Make it easier to store other types of link disambiguating information in the path hierarchy #828

d-ronnqvist · 2024-02-15T09:16:39Z

Bug/issue #, if applicable:

Summary

This is a small refactor to change how the path hierarchy internally stores its disambiguated elements, changing the implementation from nested dictionaries per name collision per node to small lists per name collision per node.

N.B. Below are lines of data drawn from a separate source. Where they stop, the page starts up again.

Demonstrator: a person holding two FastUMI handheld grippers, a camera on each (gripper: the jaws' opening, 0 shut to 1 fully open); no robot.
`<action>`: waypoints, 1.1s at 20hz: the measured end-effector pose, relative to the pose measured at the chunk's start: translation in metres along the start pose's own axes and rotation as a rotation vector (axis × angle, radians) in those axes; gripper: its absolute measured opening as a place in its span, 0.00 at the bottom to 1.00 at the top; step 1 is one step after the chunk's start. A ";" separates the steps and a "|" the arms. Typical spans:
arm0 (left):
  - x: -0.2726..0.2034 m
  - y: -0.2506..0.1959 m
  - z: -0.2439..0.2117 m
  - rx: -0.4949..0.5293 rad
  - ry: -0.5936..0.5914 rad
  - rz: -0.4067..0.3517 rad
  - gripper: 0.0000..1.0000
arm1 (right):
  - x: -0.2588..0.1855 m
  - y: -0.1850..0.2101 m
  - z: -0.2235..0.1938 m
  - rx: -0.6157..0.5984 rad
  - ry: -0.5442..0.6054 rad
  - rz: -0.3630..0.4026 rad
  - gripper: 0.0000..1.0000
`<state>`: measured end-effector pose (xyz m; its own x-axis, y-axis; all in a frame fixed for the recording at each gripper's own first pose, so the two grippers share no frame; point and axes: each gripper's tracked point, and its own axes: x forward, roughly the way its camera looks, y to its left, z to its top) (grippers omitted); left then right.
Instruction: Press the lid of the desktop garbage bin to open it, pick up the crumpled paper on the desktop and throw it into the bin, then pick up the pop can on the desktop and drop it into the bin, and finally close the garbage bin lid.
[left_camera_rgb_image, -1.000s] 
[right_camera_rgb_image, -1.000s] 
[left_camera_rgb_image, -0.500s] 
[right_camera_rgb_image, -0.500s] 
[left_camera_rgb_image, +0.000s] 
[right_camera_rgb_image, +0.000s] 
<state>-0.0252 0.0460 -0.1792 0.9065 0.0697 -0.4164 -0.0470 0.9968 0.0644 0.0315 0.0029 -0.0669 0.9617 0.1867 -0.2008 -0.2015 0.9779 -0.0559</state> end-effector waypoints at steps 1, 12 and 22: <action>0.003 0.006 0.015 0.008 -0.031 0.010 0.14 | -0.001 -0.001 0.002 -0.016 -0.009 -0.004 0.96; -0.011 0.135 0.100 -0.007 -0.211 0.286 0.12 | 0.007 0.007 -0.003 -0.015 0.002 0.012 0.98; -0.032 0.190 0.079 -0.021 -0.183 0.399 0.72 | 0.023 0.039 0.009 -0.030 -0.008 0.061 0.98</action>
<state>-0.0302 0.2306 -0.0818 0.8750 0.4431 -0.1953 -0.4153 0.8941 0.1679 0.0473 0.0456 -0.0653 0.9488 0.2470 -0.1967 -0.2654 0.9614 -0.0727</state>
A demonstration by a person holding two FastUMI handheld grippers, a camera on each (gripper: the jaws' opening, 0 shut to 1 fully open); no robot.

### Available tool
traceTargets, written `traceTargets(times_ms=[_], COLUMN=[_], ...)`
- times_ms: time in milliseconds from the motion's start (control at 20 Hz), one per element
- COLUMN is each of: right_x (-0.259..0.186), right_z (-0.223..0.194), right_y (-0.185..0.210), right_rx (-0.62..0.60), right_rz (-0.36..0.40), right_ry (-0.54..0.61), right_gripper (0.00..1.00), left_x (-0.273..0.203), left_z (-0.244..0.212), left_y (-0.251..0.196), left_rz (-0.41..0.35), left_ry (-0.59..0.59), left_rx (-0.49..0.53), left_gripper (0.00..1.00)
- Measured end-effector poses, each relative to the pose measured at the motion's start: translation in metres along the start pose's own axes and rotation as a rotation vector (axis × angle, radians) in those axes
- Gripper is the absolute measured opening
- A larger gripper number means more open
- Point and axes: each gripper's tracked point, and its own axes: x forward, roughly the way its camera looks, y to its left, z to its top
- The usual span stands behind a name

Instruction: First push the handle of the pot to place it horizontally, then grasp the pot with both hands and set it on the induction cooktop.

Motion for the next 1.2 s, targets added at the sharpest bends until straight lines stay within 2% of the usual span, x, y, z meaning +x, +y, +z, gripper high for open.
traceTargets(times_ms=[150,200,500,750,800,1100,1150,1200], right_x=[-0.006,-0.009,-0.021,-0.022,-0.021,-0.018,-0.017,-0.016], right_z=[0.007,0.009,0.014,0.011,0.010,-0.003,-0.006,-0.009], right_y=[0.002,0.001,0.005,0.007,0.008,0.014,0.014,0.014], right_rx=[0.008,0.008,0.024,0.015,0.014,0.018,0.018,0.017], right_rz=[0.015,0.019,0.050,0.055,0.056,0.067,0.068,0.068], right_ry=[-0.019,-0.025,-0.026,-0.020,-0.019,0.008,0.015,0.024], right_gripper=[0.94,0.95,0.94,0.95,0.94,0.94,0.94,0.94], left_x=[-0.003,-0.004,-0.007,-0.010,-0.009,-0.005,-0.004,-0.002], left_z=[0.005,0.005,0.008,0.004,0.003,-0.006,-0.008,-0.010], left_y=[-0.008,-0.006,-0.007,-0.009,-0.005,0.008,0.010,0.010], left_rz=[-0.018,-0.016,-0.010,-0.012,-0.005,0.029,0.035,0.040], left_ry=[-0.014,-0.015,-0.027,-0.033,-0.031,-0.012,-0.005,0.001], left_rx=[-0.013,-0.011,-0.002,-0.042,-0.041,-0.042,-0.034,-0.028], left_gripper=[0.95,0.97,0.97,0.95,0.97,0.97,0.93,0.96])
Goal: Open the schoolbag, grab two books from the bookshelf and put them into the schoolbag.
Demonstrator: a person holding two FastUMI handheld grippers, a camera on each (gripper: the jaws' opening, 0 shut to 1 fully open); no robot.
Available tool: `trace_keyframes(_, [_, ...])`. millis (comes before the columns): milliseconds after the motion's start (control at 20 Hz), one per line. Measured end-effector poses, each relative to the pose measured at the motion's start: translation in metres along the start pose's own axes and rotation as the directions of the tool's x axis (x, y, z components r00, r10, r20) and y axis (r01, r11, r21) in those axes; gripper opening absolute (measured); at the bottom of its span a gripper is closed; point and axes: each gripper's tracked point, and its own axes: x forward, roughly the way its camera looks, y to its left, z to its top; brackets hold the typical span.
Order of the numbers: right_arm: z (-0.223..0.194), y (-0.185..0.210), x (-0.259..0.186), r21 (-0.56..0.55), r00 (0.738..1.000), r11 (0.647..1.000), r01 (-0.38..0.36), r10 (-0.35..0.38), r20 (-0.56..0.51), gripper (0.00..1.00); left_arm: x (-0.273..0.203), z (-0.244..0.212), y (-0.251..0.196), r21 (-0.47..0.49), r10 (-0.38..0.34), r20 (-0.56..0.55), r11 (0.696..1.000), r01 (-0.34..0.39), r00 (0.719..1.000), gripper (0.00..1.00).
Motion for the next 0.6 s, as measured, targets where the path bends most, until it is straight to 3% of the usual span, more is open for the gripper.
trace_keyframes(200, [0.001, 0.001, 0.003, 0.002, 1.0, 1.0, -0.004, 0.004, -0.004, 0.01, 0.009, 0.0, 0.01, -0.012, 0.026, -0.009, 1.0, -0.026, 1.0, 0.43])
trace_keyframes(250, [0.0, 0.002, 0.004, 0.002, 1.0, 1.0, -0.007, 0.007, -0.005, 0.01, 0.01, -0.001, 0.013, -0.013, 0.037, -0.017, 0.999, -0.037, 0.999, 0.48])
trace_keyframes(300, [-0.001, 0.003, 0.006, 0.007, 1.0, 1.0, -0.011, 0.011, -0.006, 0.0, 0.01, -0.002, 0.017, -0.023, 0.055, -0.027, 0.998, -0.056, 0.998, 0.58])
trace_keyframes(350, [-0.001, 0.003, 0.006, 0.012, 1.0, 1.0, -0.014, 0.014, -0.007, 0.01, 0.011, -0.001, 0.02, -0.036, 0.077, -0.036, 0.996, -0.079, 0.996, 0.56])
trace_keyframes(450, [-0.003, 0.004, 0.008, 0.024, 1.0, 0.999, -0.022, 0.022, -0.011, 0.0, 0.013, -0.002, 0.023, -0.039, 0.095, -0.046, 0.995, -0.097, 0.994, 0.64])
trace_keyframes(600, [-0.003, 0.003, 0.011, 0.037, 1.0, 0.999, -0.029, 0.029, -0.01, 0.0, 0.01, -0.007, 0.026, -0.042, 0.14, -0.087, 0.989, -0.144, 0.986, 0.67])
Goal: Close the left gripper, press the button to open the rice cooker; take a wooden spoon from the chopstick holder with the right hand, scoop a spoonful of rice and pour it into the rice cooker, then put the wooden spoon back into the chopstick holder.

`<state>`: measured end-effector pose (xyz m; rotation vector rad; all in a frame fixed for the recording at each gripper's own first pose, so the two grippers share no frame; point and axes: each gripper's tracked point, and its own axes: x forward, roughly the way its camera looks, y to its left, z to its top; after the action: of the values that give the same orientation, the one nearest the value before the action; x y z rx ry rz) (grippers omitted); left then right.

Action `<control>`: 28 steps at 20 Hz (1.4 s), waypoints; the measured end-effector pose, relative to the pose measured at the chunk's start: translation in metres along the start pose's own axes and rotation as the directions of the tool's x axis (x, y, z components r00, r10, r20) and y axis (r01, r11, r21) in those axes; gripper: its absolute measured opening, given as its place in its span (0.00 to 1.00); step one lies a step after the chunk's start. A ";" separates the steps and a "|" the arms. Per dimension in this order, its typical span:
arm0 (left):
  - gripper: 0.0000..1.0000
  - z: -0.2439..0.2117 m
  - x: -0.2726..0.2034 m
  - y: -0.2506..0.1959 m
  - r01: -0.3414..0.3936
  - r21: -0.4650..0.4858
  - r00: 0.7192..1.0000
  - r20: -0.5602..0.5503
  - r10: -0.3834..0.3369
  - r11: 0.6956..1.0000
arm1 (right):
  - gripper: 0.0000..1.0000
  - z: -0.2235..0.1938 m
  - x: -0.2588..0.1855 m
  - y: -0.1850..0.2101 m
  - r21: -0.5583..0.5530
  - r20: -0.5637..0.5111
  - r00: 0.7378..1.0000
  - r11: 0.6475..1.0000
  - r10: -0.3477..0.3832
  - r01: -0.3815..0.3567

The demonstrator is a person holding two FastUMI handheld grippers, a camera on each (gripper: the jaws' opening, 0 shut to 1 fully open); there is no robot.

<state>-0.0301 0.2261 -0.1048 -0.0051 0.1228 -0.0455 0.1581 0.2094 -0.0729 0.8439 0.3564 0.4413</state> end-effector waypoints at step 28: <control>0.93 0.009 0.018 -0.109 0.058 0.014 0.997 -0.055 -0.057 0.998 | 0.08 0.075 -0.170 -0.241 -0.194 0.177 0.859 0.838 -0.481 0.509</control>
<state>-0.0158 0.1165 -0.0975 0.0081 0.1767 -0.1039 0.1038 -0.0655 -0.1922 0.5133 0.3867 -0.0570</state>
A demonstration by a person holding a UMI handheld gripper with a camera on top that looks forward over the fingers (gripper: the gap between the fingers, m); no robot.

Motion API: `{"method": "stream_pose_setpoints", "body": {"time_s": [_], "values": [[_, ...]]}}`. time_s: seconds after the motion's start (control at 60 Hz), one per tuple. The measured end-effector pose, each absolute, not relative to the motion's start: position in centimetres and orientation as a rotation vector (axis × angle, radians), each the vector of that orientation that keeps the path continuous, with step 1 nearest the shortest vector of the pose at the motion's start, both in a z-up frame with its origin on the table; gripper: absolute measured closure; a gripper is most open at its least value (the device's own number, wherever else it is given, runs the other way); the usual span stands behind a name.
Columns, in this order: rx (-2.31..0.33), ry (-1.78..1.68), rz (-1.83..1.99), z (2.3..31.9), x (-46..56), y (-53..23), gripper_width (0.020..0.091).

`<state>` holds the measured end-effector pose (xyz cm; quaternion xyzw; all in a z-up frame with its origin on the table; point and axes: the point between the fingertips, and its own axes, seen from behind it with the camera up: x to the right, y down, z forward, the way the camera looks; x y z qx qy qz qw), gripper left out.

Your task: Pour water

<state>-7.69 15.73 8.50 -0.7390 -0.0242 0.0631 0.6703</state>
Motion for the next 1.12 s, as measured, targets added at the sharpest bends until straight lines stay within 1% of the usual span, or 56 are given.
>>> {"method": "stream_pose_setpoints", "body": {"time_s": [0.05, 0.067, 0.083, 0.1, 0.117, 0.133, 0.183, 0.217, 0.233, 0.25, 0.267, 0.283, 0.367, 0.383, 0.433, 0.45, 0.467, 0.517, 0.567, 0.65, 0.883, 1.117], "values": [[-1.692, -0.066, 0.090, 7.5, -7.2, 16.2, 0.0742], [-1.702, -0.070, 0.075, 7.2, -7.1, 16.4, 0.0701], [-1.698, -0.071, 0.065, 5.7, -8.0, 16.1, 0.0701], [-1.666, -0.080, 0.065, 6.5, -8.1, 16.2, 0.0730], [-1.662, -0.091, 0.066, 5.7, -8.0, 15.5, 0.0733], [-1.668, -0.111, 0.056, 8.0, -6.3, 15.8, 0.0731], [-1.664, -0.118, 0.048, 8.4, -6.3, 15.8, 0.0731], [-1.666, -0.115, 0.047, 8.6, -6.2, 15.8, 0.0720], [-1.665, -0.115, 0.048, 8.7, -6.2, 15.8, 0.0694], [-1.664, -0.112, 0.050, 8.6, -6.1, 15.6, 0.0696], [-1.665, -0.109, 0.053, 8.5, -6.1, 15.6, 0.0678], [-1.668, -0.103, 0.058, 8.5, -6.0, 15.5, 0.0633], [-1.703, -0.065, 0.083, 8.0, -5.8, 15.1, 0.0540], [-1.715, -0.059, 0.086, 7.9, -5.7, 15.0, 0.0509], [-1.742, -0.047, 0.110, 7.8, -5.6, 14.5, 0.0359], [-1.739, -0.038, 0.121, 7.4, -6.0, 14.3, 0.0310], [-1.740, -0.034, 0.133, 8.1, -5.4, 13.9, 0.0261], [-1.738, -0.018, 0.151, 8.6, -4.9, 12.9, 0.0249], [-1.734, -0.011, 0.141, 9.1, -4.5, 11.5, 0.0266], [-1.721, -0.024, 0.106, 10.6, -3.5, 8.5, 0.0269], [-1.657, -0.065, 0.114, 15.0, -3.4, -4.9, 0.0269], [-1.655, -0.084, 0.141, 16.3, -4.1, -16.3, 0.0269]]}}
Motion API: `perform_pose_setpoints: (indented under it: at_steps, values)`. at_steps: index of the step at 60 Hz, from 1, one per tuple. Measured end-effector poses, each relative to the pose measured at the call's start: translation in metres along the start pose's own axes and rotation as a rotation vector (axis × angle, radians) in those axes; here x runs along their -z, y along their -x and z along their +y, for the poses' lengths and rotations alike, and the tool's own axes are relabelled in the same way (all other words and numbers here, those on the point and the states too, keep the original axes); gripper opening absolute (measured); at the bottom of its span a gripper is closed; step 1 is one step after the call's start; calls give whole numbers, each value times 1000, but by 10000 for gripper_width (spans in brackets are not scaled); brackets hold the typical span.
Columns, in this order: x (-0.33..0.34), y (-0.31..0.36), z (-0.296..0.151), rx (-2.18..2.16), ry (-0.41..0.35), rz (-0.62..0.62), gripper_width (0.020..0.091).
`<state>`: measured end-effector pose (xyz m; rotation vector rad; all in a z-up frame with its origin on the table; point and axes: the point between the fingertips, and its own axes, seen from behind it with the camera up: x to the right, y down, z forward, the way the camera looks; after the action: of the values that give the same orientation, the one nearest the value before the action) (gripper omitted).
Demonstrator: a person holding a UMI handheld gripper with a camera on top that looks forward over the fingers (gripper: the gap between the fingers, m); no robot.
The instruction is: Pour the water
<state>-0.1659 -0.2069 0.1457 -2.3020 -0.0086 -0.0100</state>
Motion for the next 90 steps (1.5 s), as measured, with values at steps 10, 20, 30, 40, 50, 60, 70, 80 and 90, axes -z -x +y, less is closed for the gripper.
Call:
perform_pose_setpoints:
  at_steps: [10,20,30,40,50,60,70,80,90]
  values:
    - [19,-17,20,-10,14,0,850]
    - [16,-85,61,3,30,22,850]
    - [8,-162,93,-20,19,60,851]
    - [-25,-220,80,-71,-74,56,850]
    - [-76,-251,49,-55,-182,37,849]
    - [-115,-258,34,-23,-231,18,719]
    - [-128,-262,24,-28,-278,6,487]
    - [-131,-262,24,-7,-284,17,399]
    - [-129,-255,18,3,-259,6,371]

The benefit of a small list is that new disambiguating information can be added without increasing the depth of the nested dictionaries at each node.

Dependencies

None.

Testing

Nothing in particular.

Checklist

Make sure you check off the following items. If they cannot be completed, provide a reason.

~~[ ] Added tests~~
Ran the ./bin/test script and it succeeded
Updated documentation if necessary

d-ronnqvist · 2024-02-15T09:19:01Z

In the local benchmark I ran just now, this change shows no measurable difference in build time but a possible small improvement in memory usage

┌──────────────────────────────────────────────────────────────────────────────────────────────────────────┐
│ Metric                                   │ Change          │ main (f0a3d7a1)      │ current (15305e58)   │
├──────────────────────────────────────────────────────────────────────────────────────────────────────────┤
│ Duration for 'bundle-registration'       │ -0.7118%¹       │ 2.521 sec            │ 2.503 sec            │
│ Duration for 'convert-total-time'        │ no change²      │ 5.04 sec             │ 4.958 sec            │
│ Duration for 'documentation-processing'  │ no change³      │ 2.379 sec            │ 2.316 sec            │
│ Duration for 'finalize-navigation-index' │ no change⁴      │ 0.062 sec            │ 0.062 sec            │
│ Peak memory footprint                    │ -0.9491%⁵       │ 537.7 MB             │ 532.6 MB             │
│ Data subdirectory size                   │ no change       │ 168.5 MB             │ 168.5 MB             │
│ Index subdirectory size                  │ no change       │ 1.5 MB               │ 1.5 MB               │
│ Total DocC archive size                  │ no change       │ 196.5 MB             │ 196.5 MB             │
│ Topic Anchor Checksum                    │ no change       │ 9ca210cb9901eb38d157 │ 9ca210cb9901eb38d157 │
│ Topic Graph Checksum                     │ no change       │ 311f4d32005c9bd7dd72 │ 311f4d32005c9bd7dd72 │
└──────────────────────────────────────────────────────────────────────────────────────────────────────────┘

 1: There's a statistically significant difference between the two benchmark measurements.
    The values are different enough that the most probable explanation is that they're random samples from two different data sets.
    t-statistic : +2.572          degrees of freedom : 28       95% confidence critical value : +2.042

 2: No statistically significant difference.
    The values are similar enough that the most probable explanation is that they're random samples from the same data set.
    t-statistic : +1.297          degrees of freedom : 28       95% confidence critical value : +2.042

 3: No statistically significant difference.
    The values are similar enough that the most probable explanation is that they're random samples from the same data set.
    t-statistic : +0.990          degrees of freedom : 28       95% confidence critical value : +2.042

 4: No statistically significant difference.
    The values are similar enough that the most probable explanation is that they're random samples from the same data set.
    t-statistic : +1.103          degrees of freedom : 28       95% confidence critical value : +2.042

 5: There's a statistically significant difference between the two benchmark measurements.
    The values are different enough that the most probable explanation is that they're random samples from two different data sets.
    t-statistic : +5.870          degrees of freedom : 28       95% confidence critical value : +2.042

mayaepps

@patshaughnessy , @binamaniar , and I took a look at this today.
I'm leaving a few questions that we were curious about as we started to go through these changes.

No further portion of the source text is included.